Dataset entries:
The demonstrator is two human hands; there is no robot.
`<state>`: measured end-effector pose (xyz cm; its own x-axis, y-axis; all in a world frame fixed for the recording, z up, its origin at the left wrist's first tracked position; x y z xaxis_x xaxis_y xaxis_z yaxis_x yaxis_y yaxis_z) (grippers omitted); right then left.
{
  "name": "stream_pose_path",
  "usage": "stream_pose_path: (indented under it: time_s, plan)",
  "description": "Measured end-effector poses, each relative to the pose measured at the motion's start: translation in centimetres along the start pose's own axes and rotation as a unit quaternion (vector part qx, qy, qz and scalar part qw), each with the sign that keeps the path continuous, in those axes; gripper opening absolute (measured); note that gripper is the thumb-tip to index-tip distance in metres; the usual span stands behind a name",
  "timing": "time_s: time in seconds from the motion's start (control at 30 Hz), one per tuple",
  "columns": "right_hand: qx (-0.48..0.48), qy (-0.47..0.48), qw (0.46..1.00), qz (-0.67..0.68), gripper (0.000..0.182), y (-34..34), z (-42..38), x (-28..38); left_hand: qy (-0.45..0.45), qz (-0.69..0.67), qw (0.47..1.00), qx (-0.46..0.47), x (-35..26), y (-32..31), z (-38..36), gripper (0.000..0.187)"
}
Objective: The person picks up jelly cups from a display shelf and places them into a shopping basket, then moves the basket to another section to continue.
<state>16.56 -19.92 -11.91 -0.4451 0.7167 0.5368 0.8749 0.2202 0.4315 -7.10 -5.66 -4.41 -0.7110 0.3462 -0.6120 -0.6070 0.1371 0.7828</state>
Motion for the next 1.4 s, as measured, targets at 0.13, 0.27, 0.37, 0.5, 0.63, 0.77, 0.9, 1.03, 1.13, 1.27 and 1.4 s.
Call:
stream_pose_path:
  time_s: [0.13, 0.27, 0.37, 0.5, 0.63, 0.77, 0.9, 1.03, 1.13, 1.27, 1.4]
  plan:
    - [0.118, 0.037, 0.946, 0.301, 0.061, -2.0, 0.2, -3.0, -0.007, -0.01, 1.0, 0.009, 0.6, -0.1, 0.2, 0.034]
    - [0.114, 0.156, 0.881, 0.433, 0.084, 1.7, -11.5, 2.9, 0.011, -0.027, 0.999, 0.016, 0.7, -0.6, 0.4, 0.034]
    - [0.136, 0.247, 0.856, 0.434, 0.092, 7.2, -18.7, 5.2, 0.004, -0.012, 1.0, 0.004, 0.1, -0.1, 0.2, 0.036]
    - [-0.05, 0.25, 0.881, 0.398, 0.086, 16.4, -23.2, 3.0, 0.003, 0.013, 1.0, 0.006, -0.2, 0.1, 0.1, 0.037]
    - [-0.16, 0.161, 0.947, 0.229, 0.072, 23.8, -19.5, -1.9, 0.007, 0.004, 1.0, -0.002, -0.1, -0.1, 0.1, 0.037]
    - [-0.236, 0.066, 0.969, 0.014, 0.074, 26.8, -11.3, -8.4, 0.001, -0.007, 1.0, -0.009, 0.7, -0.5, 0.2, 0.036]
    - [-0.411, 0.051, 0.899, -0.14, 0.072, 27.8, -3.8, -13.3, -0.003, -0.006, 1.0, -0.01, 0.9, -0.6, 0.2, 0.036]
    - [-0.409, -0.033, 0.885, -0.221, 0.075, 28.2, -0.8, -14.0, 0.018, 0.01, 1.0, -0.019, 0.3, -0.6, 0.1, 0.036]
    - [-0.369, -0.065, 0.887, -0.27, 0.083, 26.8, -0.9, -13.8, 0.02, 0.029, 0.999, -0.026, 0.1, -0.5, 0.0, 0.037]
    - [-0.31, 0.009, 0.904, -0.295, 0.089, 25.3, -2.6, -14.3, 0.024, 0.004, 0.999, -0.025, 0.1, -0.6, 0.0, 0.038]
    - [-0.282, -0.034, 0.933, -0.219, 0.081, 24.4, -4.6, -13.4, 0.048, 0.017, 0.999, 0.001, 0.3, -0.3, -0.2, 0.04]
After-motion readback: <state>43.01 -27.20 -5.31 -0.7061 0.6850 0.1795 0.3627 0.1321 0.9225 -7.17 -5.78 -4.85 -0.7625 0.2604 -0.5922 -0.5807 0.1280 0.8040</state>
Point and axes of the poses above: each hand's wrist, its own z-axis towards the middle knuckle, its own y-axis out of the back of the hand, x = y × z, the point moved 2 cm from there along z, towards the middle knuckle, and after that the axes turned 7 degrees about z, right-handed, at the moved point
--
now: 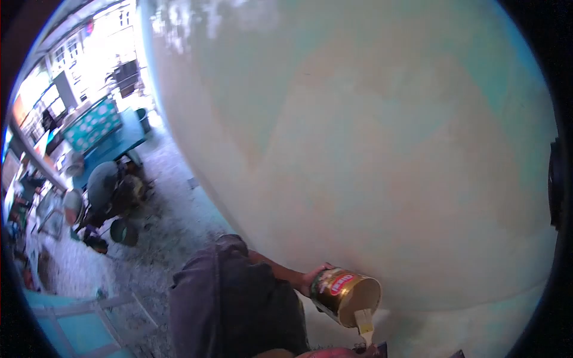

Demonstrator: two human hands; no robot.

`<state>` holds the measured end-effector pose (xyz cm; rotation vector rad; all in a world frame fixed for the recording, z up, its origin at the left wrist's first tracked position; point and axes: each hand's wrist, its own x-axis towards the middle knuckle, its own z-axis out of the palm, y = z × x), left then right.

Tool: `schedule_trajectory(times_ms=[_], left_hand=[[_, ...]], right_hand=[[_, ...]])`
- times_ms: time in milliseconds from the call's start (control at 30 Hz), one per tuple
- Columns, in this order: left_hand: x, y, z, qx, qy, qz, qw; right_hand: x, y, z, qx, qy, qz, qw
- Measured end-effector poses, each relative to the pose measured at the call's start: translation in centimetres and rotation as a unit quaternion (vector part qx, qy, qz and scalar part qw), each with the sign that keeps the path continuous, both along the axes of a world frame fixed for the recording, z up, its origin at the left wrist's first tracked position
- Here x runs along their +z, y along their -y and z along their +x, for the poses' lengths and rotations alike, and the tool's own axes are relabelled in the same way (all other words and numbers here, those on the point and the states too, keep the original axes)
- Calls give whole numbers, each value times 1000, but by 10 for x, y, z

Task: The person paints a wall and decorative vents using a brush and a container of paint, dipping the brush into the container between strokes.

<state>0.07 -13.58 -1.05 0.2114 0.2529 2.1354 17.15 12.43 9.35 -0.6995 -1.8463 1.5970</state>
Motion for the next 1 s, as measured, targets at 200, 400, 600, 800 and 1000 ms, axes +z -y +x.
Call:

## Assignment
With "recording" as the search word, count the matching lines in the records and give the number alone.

## Finished task
3